RECORDS SUPPLIED:
== == ==

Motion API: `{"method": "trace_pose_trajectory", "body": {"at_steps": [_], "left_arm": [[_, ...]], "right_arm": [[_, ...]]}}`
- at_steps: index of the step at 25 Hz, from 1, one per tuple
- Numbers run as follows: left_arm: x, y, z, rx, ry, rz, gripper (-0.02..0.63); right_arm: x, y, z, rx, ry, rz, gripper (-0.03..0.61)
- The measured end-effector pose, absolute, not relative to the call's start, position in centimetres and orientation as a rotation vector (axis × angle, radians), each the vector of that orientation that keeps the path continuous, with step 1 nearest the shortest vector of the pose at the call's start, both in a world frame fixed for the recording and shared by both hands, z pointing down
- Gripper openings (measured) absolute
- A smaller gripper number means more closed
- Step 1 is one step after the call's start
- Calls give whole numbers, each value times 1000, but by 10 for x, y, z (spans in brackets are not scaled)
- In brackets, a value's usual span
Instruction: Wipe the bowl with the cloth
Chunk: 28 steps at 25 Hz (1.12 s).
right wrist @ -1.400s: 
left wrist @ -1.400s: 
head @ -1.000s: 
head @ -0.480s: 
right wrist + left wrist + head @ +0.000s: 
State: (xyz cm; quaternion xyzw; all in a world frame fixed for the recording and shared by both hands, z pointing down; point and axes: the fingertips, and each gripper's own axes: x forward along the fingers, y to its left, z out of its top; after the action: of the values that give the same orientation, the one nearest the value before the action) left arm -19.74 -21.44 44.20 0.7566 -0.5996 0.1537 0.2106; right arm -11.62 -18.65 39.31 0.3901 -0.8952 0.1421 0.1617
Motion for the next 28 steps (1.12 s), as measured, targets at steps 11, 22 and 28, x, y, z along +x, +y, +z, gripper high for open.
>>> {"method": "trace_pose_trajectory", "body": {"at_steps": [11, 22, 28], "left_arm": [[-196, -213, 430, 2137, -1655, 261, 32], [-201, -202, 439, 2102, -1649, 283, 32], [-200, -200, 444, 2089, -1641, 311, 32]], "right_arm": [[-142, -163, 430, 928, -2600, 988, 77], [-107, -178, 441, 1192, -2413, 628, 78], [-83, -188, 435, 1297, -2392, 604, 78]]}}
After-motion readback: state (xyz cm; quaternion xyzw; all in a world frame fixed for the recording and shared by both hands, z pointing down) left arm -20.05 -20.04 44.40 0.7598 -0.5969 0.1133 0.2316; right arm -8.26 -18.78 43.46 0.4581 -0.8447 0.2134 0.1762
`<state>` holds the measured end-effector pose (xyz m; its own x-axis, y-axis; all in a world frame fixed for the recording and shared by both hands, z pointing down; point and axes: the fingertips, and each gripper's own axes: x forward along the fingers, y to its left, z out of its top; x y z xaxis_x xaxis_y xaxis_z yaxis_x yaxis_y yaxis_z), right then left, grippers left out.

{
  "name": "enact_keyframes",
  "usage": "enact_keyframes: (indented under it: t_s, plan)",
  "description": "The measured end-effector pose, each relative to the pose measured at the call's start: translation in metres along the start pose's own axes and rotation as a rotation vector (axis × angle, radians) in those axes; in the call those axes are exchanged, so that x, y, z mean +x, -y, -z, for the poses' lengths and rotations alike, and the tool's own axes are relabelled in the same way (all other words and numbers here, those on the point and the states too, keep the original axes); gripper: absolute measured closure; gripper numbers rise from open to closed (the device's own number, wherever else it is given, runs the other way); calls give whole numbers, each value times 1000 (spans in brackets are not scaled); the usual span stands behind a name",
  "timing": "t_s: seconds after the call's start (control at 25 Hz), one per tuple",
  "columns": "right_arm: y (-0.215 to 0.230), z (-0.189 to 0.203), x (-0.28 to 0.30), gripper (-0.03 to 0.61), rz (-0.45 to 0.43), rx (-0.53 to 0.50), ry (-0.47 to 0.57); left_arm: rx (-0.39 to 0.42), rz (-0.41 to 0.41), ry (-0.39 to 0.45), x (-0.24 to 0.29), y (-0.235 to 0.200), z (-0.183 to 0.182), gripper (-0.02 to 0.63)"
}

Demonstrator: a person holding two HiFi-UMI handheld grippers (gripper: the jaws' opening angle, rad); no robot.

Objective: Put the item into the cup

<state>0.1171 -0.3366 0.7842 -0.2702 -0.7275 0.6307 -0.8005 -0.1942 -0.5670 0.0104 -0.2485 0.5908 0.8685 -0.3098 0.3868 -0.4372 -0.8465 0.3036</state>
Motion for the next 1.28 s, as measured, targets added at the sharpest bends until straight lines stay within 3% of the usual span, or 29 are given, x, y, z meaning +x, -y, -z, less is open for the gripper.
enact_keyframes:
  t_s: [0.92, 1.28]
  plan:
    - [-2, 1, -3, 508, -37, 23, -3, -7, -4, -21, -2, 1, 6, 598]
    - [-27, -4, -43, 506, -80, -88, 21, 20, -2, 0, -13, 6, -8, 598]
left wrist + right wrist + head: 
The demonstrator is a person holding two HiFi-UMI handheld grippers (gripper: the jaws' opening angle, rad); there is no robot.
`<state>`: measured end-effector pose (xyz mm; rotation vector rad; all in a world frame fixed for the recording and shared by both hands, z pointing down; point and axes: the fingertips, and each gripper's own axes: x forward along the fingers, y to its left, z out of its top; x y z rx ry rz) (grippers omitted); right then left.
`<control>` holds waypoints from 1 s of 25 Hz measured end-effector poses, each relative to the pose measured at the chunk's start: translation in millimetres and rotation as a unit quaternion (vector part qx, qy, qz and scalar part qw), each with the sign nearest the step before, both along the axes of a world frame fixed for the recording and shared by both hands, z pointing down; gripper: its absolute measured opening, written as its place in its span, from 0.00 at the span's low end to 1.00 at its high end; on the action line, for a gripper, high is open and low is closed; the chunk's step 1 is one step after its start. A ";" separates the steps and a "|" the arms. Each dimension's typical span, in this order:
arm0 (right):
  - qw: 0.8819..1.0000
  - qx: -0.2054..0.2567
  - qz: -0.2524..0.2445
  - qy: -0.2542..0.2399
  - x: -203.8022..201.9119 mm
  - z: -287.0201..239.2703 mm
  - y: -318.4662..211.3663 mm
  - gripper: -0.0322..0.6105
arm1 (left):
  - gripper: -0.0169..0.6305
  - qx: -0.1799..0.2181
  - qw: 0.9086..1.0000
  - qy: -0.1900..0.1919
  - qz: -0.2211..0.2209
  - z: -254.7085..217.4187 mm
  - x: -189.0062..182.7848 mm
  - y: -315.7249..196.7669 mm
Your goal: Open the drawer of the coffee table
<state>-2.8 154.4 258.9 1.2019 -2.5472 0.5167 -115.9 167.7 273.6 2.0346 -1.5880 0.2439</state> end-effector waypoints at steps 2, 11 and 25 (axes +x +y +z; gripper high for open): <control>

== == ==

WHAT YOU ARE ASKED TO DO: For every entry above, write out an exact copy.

RESPONSE:
Motion API: `{"method": "trace_pose_trajectory", "body": {"at_steps": [_], "left_arm": [[_, ...]], "right_arm": [[_, ...]]}}`
- at_steps: index of the step at 25 Hz, from 1, one per tuple
- Numbers run as follows: left_arm: x, y, z, rx, ry, rz, gripper (-0.02..0.63); right_arm: x, y, z, rx, ry, rz, gripper (-0.03..0.61)
- The measured end-effector pose, absolute, not relative to the call's start, position in centimetres and orientation as a rotation vector (axis × angle, radians), each the vector of that orientation that keeps the path continuous, with step 1 nearest the shortest vector of the pose at the call's start, both in a world frame fixed for the recording and shared by both hands, z pointing down
- Gripper openings (measured) absolute
- A smaller gripper number means more closed
- Step 1 is one step after the call's start
- Calls give whole numbers, each value times 1000, but by 10 for x, y, z (spans in brackets are not scaled)
- In brackets, a value's usual span
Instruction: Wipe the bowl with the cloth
Chunk: 28 steps at 25 Hz (1.12 s).
right wrist @ -1.400s: 
left wrist @ -1.400s: 
head @ -1.000s: 
head @ -0.480s: 
right wrist + left wrist + head @ +0.000s: 
State: (xyz cm; quaternion xyzw; all in a world frame fixed for the recording and shared by both hands, z pointing down; point and axes: the fingertips, and each gripper's own axes: x forward along the fingers, y to its left, z out of its top; after the action: of the values that give the same orientation, the one nearest the value before the action) left arm -19.74 -21.44 44.20 0.7566 -0.5996 0.1537 0.2106; right arm -11.62 -18.65 39.31 0.3901 -0.8952 0.1421 0.1617
Motion for the next 28 steps (1.12 s), as measured, targets at steps 11, 22 and 28, x, y, z along +x, +y, +z, gripper high for open.
>>> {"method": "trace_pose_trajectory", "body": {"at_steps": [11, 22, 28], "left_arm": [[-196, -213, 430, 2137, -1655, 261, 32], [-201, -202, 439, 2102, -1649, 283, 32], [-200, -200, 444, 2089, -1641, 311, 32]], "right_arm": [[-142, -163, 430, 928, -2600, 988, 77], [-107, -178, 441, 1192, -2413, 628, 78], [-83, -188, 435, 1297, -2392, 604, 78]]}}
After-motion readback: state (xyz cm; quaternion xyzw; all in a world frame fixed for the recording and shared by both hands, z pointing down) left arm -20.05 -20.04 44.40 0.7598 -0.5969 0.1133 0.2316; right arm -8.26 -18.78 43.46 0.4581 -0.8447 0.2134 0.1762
`<state>` holds the measured end-effector pose (xyz m; its own x-axis, y-axis; all in a world frame fixed for the recording and shared by both hands, z pointing down; point and axes: the fingertips, and each gripper's own axes: x forward along the fingers, y to its left, z out of its top; x y z xaxis_x xaxis_y xaxis_z yaxis_x yaxis_y yaxis_z), right then left, grippers left out.

{
  "name": "enact_keyframes",
  "usage": "enact_keyframes: (indented under it: t_s, plan)",
  "description": "The measured end-effector pose, each relative to the pose measured at the call's start: translation in metres along the start pose's own axes and rotation as a rotation vector (axis × angle, radians) in those axes; in the call those axes are exchanged, so that x, y, z mean +x, -y, -z, for the poses' lengths and rotations alike, and the tool's own axes are relabelled in the same way (all other words and numbers here, those on the point and the states too, keep the original axes); gripper: absolute measured closure; gripper numbers rise from open to closed (the device's own number, wherever else it is given, runs the other way); calls give whole numbers, each value times 1000 (spans in brackets are not scaled); the usual span stands behind a name",
  "timing": "t_s: seconds after the call's start (control at 25 Hz), one per tuple",
  "columns": "right_arm: y (-0.215 to 0.230), z (-0.189 to 0.203), x (-0.28 to 0.30), gripper (-0.03 to 0.61), rz (-0.45 to 0.43), rx (-0.53 to 0.50), ry (-0.47 to 0.57); left_arm: rx (-0.39 to 0.42), rz (-0.41 to 0.41), ry (-0.39 to 0.45), x (-0.24 to 0.29), y (-0.235 to 0.200), z (-0.183 to 0.182), gripper (-0.02 to 0.63)"
}

Demonstrator: a person holding two HiFi-UMI handheld grippers (gripper: the jaws' opening angle, rad); no robot.

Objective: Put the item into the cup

<state>0.1171 -0.3366 0.7842 -0.2702 -0.7275 0.6307 -0.8005 -0.1942 -0.5670 0.0104 -0.2485 0.5908 0.8685 -0.3098 0.3868 -0.4372 -0.8465 0.3036</state>
Motion for the next 1.28 s, as measured, targets added at the sharpest bends until straight lines stay within 3% of the usual span, or 29 are given, x, y, z meaning +x, -y, -z, less is open for the gripper.
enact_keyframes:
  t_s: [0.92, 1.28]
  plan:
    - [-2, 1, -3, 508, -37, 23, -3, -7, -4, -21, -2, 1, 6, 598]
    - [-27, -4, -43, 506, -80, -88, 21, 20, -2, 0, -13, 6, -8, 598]
left wrist + right wrist + head: 
The demonstrator is a person holding two HiFi-UMI handheld grippers (gripper: the jaws' opening angle, rad); there is no robot.
`<state>`: measured end-effector pose (xyz mm; rotation vector rad; all in a world frame fixed for the recording and shared by both hands, z pointing down; point and axes: the fingertips, and each gripper's own axes: x forward along the fingers, y to its left, z out of its top; x y z rx ry rz) (grippers omitted); right then left.
`<control>` holds waypoints from 1 s of 25 Hz measured end-effector poses, each relative to the pose measured at the chunk's start: translation in millimetres and rotation as a unit quaternion (vector part qx, qy, qz and scalar part qw), each with the sign nearest the step before, both along the axes of a world frame fixed for the recording and shared by both hands, z pointing down; gripper: its absolute measured opening, written as its place in its span, from 0.00 at the span's low end to 1.00 at its high end; on the action line, for a gripper, high is open and low is closed; the chunk's step 1 is one step after its start. A ";" separates the steps and a "|" the arms. Each dimension's typical span, in this order:
arm0 (right):
  - qw: 0.8819..1.0000
  - qx: -0.2054..0.2567
  - qz: -0.2524..0.2445
  - qy: -0.2542..0.2399
  - x: -203.8022..201.9119 mm
  - z: -287.0201..239.2703 mm
  - y: -318.4662..211.3663 mm
  - gripper: -0.0322..0.6105
arm1 (left):
  - gripper: -0.0169..0.6305
  - qx: -0.1799..0.2181
  - qw: 0.9086..1.0000
  - qy: -0.1900..0.1919
  - qz: -0.2211..0.2209
  - z: -254.7085..217.4187 mm
  - x: -189.0062..182.7848 mm
  - y: -315.7249..196.7669 mm
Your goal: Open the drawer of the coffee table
<state>-2.8 154.4 258.9 1.2019 -2.5472 0.5167 -115.9 167.7 273.6 2.0346 -1.5880 0.2439</state> end-effector waypoints at steps 2, 11 and 25 (axes +x +y +z; gripper high for open): <control>

With this output, the exercise is done.